Il y avait pour cette foule, étincelante de titres, d’ordres ou de simples noms, valant mieux que les titres, les vingt et une fenêtres des appartements «pour recevoir», cinq à la galerie du milieu, trois à chacun des deux grands salons, trois à la bibliothèque, trois à la salle à manger, une à chacun des deux boudoirs, une encore à chacun des deux réduits, dits: «chambres du bout», et qui venaient sur le jardin, en retour, d’où ils regardaient la verdure par cinq croisées: trois et deux, en équerre. L’une de ces chambres du bout était le billard, l’autre le fumoir.
Hélas oui! le fumoir! Rowland de Clare y avait mis dans le temps des Poussin, des Vouet et des Lesueur.
Au premier étage, ou plutôt à l’étage unique, car au-dessus il n’y avait que des chambres mansardées, on trouvait les appartements de famille: ce que les Anglais ne montrent jamais; ont-ils tort?

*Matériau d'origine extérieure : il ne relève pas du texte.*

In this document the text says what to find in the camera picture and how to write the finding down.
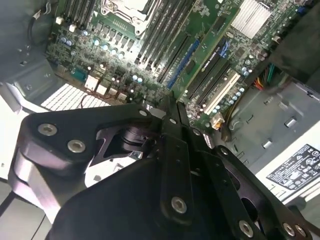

À droite était le logis de la comtesse, à gauche celui du comte, au milieu l’appartement vaste et très complet de la princesse d’Eppstein. Cet appartement n’avait généralement pour occupant que la bonne Favier, dame de compagnie, car la princesse Nita, qui n’était pas sans avoir ses caprices, demeurait ailleurs.
Elle demeurait dans le jardin, non pas tout au bout, car il était énorme, mesurant six arpents en plein cœur de Paris, ce qui est, comme argent, plus grand que mille hectares en Picardie, mais à cent pas environ du pignon latéral qui avait le billard à son rez-de-chaussée et la chambre à coucher de M. le comte au premier étage.
Cela se nommait le petit hôtel, et véritablement, c’était un adorable pavillon, où feu la duchesse de Clare faisait habituellement sa demeure. Par suite de la disposition naturelle du sol, le rez-de-chaussée de ce petit hôtel était exactement à la même hauteur que le premier étage de l’édifice principal, et une terrasse, longeant une petite rue, dont nous ne pourrions dire le nom sans trahir la position exacte de l’hôtel de Clare, mettait les appartements de M. le comte de plain-pied avec le pavillon de Nita.
Cette terrasse à laquelle, du jardin, on pouvait monter par une rampe en pente douce, supportait une magnifique allée de tilleuls, à quatre rangs. L’hiver, on installait, tout le long de cette allée, une toiture mobile, de telle façon que la princesse d’Eppstein pût vivre de la vie commune sans autre peine qu’une promenade de deux minutes, à couvert, et le passage au travers du logis de son tuteur.
Si Mme la comtesse eût habité l’aile droite, peut-être que Nita n’aurait point pris l’habitude de couper ainsi au plus court, mais elle était au mieux avec le comte qui lui témoignait une tendresse de père, et rarement les heures des repas sonnaient, sans qu’elle eût dépensé quelques minutes avec lui en passant.